Микрокапсулы из агарозного геля позволяют легко

Том 12 научных отчетов, номер статьи: 17014 (2022) Цитировать эту статью

4507 Доступов

30 Альтметрика

Подробности о метриках

Для получения высококачественной одноклеточной амплифицированной геномной ДНК бактерий был разработан новый тип микрокапсул в агарозном геле (АГМ), состоящий из ядра альгинатного пиколитрового золя и оболочки из агарозного геля. AGM легко приготовить в виде стабильной эмульсии с маслом водоэквивалентной плотности, что предотвращает агрегацию AGM, используя только стандартное лабораторное оборудование. Отдельные клетки из чистой культуры Escherichia coli, ложного сообщества, включающего 15 штаммов кишечных бактерий человека, и бактериального сообщества кишечника термитов были инкапсулированы в AGM, а образцы их геномной ДНК были приготовлены с массовыми параллельными амплификациями в пробирке. Секвенирование генома не требовало повторной амплификации и показало среднюю полноту генома, которая была намного выше, чем полученная с использованием традиционного метода амплификации в микролитровом масштабе, независимо от содержания в геноме гуанина-цитозина. Наш новый метод с использованием AGM позволит многим исследователям легко и эффективно выполнять геномику отдельных клеток, а также может ускорить геномный анализ еще не культивируемых микроорганизмов.

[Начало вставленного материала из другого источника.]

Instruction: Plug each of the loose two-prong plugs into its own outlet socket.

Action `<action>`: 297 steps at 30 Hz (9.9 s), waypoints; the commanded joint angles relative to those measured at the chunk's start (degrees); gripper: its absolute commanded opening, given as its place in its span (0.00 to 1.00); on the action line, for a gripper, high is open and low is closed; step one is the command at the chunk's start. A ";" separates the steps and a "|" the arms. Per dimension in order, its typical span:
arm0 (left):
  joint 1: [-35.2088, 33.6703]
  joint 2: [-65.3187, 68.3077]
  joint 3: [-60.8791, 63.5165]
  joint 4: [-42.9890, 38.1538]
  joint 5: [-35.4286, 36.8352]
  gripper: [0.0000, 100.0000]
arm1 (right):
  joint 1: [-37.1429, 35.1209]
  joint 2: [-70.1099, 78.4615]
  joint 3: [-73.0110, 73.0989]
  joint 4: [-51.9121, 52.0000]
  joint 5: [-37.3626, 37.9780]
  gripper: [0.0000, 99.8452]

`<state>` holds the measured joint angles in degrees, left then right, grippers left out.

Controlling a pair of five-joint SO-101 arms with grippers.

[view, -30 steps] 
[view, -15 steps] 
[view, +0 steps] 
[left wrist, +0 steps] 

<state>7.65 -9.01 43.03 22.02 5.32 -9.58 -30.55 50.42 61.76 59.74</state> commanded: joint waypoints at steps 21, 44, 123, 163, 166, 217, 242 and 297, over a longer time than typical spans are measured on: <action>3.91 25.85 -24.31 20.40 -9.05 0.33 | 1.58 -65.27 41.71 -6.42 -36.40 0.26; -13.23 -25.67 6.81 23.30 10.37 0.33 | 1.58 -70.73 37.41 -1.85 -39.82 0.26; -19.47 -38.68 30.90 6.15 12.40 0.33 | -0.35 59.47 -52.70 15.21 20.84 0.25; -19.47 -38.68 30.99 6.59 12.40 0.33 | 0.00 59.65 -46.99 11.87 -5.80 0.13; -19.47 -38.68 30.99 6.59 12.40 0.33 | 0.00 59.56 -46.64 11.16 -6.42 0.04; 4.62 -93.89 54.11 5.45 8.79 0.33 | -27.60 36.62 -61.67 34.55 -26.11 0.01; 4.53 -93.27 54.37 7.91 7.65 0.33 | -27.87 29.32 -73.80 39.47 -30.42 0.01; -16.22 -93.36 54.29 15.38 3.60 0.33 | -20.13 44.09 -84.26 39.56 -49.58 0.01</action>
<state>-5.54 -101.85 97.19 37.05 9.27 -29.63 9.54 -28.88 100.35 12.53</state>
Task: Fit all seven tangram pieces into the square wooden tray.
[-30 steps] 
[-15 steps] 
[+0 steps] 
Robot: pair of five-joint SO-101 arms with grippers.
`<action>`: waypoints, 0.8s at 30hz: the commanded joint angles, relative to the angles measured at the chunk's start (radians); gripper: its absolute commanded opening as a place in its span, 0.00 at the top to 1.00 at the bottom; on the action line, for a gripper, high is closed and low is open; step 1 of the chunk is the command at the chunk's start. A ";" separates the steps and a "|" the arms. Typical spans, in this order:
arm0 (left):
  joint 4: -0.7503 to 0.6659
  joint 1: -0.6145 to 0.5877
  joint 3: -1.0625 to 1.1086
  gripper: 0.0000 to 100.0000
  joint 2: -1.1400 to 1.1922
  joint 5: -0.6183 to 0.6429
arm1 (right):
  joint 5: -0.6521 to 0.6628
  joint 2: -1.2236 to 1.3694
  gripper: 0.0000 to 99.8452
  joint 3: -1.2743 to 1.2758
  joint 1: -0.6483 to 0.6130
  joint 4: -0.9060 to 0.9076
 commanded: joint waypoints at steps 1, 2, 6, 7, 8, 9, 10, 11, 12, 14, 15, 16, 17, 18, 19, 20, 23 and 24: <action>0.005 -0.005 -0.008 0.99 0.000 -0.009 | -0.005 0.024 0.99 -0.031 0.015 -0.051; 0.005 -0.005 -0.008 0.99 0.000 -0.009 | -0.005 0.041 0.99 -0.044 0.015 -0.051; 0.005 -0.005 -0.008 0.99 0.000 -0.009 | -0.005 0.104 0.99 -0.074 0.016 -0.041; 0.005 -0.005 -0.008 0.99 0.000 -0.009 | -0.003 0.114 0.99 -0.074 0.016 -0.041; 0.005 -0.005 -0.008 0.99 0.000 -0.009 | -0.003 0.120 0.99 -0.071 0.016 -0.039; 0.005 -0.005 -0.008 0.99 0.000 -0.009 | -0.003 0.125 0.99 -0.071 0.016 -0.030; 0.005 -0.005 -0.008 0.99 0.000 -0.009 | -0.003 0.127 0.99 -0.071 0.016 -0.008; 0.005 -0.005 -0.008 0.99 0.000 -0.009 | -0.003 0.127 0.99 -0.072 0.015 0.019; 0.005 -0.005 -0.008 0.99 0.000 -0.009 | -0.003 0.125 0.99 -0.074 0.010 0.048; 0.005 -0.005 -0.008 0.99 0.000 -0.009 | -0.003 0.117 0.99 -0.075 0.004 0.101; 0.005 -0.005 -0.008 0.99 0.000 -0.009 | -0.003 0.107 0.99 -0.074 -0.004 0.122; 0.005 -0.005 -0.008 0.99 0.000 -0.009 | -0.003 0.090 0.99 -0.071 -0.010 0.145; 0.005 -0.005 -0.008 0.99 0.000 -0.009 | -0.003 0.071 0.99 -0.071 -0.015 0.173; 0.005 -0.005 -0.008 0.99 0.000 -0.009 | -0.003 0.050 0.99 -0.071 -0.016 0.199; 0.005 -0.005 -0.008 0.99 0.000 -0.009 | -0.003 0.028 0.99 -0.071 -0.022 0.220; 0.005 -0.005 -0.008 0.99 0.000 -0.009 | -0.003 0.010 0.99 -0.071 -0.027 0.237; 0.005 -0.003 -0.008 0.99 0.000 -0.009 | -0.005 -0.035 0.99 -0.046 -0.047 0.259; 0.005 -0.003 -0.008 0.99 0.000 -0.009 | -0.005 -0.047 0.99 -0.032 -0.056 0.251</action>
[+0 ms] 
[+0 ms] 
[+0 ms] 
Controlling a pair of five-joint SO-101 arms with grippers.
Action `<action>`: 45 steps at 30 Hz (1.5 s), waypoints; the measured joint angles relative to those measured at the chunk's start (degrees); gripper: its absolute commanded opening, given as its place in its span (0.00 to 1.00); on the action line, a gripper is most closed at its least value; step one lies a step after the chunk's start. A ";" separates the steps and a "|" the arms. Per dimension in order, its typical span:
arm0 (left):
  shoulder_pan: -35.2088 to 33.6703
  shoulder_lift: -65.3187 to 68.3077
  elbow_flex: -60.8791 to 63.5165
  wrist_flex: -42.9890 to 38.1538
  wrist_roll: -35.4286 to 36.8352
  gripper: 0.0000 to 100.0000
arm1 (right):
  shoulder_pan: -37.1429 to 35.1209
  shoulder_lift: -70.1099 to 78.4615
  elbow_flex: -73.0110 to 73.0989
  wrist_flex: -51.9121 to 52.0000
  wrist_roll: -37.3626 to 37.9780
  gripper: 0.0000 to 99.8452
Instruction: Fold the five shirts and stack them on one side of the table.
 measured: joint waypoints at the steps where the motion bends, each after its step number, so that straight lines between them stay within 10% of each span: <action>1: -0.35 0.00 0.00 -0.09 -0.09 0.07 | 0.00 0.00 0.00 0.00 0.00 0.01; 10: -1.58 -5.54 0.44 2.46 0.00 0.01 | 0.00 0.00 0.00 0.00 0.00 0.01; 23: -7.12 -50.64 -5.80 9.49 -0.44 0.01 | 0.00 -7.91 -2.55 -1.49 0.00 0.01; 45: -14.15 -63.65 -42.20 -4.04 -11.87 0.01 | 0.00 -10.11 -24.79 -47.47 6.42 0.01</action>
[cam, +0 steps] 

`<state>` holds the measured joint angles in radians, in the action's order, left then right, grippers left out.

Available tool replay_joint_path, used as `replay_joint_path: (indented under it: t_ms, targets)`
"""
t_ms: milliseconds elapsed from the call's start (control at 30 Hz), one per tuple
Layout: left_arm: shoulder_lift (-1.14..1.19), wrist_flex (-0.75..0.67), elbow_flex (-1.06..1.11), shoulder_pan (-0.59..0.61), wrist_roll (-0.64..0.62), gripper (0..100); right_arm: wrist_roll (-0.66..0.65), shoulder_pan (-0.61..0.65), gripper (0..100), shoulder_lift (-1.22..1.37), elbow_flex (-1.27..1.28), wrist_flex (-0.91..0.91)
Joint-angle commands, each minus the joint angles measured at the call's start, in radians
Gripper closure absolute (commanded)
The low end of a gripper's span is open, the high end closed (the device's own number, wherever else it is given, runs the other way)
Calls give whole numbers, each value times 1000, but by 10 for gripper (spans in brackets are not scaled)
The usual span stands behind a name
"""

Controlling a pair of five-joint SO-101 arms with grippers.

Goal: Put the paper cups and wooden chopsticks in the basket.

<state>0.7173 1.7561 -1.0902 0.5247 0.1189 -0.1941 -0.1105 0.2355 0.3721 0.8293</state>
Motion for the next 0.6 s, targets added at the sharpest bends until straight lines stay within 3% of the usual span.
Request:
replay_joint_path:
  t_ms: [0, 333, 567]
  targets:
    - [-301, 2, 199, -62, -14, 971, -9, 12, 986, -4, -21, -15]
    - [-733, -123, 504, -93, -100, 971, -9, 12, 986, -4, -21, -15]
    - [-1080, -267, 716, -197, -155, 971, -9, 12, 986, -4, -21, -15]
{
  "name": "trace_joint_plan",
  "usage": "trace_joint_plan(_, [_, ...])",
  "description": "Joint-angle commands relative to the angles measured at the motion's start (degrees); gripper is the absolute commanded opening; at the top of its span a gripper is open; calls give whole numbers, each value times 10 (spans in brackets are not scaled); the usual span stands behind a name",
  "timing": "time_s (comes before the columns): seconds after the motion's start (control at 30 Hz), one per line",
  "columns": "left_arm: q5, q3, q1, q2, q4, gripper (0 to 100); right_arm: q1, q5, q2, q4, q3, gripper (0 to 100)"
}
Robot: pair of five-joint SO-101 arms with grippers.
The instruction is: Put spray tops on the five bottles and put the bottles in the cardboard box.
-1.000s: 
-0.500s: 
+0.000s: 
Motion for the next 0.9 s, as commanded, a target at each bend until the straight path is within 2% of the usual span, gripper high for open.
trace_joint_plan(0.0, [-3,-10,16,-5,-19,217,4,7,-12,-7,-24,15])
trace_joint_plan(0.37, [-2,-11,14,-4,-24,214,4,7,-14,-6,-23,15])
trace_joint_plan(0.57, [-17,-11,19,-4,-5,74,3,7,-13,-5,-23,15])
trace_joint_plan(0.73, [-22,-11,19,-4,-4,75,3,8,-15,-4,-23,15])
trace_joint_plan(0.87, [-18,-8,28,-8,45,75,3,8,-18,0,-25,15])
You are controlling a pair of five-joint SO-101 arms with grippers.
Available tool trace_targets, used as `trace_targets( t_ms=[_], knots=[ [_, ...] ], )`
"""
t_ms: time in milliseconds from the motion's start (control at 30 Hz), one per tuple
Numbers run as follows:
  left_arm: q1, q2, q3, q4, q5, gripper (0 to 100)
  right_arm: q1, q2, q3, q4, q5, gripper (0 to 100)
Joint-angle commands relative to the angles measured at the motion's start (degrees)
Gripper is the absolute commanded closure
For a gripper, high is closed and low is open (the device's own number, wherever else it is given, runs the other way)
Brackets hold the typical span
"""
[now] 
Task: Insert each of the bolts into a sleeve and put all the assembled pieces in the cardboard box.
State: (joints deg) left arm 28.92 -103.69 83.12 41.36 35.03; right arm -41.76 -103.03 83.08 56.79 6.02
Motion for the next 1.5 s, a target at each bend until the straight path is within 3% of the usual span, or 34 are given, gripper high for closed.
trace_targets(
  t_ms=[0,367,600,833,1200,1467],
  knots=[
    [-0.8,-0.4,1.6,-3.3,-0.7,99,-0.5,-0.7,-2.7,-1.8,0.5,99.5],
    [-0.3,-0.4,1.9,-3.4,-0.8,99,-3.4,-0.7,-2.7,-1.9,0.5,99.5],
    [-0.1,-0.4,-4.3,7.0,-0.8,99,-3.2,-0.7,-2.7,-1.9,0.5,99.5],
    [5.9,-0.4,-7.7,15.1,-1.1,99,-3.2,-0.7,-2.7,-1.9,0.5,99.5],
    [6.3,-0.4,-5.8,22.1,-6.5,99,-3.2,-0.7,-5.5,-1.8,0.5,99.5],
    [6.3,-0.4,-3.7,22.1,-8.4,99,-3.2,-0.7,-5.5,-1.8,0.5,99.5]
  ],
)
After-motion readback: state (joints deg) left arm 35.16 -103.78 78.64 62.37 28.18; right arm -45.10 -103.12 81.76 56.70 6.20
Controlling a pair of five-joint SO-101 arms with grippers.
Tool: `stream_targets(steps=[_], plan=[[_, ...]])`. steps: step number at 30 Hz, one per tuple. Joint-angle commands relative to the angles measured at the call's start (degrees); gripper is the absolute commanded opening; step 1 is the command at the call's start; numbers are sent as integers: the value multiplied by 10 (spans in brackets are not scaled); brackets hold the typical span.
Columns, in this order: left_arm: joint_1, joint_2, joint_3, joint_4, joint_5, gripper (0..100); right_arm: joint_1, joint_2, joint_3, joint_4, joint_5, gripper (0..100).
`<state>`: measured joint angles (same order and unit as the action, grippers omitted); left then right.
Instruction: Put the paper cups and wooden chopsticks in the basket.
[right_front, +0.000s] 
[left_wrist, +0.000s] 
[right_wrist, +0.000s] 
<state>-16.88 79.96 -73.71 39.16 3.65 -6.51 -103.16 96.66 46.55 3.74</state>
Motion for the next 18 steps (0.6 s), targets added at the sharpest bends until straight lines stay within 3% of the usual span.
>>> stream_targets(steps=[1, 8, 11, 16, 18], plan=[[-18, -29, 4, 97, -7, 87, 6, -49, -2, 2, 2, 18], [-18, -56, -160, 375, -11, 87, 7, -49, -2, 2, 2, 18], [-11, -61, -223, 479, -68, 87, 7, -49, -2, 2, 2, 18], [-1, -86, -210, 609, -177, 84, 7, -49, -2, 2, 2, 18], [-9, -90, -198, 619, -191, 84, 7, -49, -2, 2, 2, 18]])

Микроорганизмы повсеместно распространены в различных средах. Они часто связаны с другими организмами и играют важную роль в экосистемах. Однако большинство видов микробов трудно культивировать традиционными методами, и их называют еще некультивируемыми микроорганизмами1. За последние два десятилетия они широко изучались с использованием независимых от культуры методов, таких как анализ секвенирования ампликонов генов малых субъединиц рибосомальной РНК (SSU рРНК) и анализ секвенирования метагеномов. Метагеномика — мощный инструмент для изучения экологических и физиологических функций микробиоты на основе их закодированного генетического репертуара. Недавнее развитие компьютерного объединения метагеномных фрагментов в соответствующие микробные таксономические сборки усилило полезность метагеномики2,3. Однако вычислительное биннинг, основанное на составе последовательностей, гомологии с последовательностями базы данных и охвате чтения последовательности каждого фрагмента, часто не позволяет различить геномы близкородственных (под)видов и правильно отсортировать геномные области, демонстрирующие особенности, отличные от других, таких как рРНК. гены, профаги и плазмиды4,5. Кроме того, необходимы масштабные усилия по секвенированию для получения последовательностей генома второстепенных видов микробного сообщества3.

Геномика одиночных клеток, при которой целая геномная ДНК амплифицируется из физически изолированных одиночных клеток6, используется в качестве альтернативного или дополнительного метода для выявления метаболической способности еще некультивируемых микроорганизмов1,7. Выделение отдельных клеток во многих случаях может быть достигнуто с использованием таких технологий, как сортировка клеток, активируемая флуоресценцией (FACS)1, микроманипуляторы8, микрофлюидные устройства9,10 и инкапсуляция в каплях воды в масле11. Хотя были разработаны различные методы амплификации всего генома12, наиболее широко используется множественная амплификация смещения (MDA) с использованием ДНК-полимеразы phi29 со случайными праймерами из-за ее относительной простоты, надежности и применимости6,13. Однако MDA по своей сути демонстрирует крайнюю систематическую ошибку амплификации среди областей генома1, что было основным техническим ограничением в одноклеточной геномике. Кроме того, высокое содержание гуанина-цитозина (GC) в геномной ДНК имеет тенденцию увеличивать погрешность амплификации1,14. Смещение амплификации можно подавить, используя небольшие реакционные сосуды; например, микроканальные камеры (60 нл)10, нанолитровые микролунки (12 нл)15, виртуальная микрофлюидика (МДА в гелевом листе, 60 нл)16, цифровые капли, генерируемые с помощью микроканала (9,5–240 пл)17,18, 19 и гелевые бусины20. Однако эти методы микрообработки недоступны для многих микробиологов, а количество продукта амплификации часто слишком мало для прямого секвенирования генома; поэтому часто требуется второй раунд MDA, что в конечном итоге усиливает погрешность усиления21.